For those unfamiliar with Docker, it's recommended to first read my previous guide:

Docker Beginners Guide - A tutorial on building Django + PostgreSQL with Docker 📝

Introduction

I've covered this before, so I won't repeat it here 😝

Please refer to:

Docker Beginners Guide - A tutorial on building Django + PostgreSQL with Docker 📝

Please refer to:

Django Beginners Guide 📝

Django-REST-framework Beginners Guide 📝

For more Django examples, you can check out my Github. I'll just list two basic ones here ☺️

Nginx is a web server known for its low resource consumption and high stability. Regarding its stability, Nginx solved the C10K problem. What is C10K? You can read the original article here: The C10K problem.

C10K stands for 10,000 clients.
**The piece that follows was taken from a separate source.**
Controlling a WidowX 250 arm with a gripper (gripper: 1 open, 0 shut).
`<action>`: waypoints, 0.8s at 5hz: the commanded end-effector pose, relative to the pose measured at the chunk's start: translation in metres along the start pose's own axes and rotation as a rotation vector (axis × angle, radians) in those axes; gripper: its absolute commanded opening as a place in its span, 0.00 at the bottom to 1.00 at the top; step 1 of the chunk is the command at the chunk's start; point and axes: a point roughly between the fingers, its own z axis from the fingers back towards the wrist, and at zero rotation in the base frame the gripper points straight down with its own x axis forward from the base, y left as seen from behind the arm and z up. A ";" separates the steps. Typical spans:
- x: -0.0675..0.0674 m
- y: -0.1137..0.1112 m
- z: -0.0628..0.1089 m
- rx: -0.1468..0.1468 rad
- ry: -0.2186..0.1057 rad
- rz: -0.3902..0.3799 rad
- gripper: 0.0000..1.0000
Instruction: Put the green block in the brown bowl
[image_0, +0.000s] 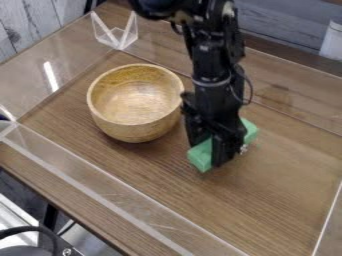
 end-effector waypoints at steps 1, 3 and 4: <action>0.012 0.014 0.041 0.050 -0.107 0.082 0.00; 0.008 0.080 0.071 0.103 -0.146 0.260 0.00; 0.006 0.110 0.079 0.124 -0.147 0.319 0.00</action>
In the past, a server might fail to provide services properly if the number of concurrent client connections exceeded 10,000.

Nginx itself cannot handle dynamic content, so we must configure uWSGI to handle the interaction. Refer to the flow below (Important):

⭐ the web client <-> the web server (Nginx) <-> unix socket <-> uWSGI <-> Django ⭐

You might be asking, what is uWSGI? 😕

uWSGI is a communication protocol. You can think of it as an interface for communicating with Django. Typically, a Django application is hosted on an HTTP server (like Nginx). When the server receives a request, how does it pass (or convert) this data to Django?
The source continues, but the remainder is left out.